The required result is a copy of each line below in which "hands" appears.

__________

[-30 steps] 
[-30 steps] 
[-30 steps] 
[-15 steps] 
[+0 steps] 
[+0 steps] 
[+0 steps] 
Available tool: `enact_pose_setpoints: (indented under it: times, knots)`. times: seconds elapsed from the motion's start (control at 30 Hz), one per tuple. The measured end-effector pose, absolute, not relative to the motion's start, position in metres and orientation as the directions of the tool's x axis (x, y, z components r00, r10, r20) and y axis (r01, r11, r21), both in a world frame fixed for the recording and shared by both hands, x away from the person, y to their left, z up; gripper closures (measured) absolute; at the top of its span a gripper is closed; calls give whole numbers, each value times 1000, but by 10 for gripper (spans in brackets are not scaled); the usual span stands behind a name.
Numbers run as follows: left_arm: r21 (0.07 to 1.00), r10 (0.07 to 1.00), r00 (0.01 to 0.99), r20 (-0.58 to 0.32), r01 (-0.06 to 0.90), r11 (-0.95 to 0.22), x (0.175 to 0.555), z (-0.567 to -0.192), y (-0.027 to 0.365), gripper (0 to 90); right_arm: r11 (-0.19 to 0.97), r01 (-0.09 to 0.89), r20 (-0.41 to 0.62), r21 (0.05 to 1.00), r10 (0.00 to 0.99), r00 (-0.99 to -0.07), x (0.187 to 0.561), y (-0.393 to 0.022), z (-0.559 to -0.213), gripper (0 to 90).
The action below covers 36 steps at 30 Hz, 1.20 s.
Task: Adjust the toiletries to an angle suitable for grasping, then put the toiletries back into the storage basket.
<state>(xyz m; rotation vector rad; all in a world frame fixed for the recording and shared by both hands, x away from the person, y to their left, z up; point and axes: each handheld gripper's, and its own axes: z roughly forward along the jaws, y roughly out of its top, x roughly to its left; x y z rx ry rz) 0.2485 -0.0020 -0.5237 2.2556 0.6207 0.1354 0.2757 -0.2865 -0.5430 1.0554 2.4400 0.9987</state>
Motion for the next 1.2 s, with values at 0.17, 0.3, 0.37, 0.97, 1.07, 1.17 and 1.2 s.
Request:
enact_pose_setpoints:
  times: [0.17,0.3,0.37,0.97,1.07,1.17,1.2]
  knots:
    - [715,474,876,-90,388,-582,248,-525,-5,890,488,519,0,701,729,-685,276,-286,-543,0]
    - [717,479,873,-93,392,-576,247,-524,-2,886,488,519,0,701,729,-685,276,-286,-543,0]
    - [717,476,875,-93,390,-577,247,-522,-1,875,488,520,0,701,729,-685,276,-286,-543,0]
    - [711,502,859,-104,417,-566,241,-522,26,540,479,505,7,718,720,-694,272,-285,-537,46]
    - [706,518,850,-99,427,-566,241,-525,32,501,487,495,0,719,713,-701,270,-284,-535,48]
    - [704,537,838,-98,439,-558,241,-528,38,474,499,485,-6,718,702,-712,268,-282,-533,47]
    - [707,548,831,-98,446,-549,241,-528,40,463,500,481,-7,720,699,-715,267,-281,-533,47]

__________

# OUTPUT FOR THIS TASK
Available tool: `enact_pose_setpoints: (indented under it: times, knots)`. times: seconds elapsed from the motion's start (control at 30 Hz), one per tuple. The measured end-effector pose, absolute, not relative to the motion's start, position in metres and orientation as the directions of the tool's x axis (x, y, z components r00, r10, r20) and y axis (r01, r11, r21), both in a world frame fixed for the recording and shared by both hands, x away from the person, y to their left, z up; gripper closures (measured) absolute; at the top of its span a gripper is closed; calls give whole numbers, each value times 1000, but by 10 for gripper (spans in brackets are not scaled); the usual span stands behind a name.
<state>(xyz m; rotation vector rad; all in a world frame fixed for the recording and shared by both hands, x away from the person, y to their left, z up; point and axes: each handheld gripper's, and its own axes: z roughly forward along the jaws, y roughly out of its top, x roughly to its left; x y z rx ry rz) 0.2485 -0.0020 -0.5237 2.2556 0.6207 0.1354 0.2757 -0.2865 -0.5430 1.0554 2.4400 0.9987</state>

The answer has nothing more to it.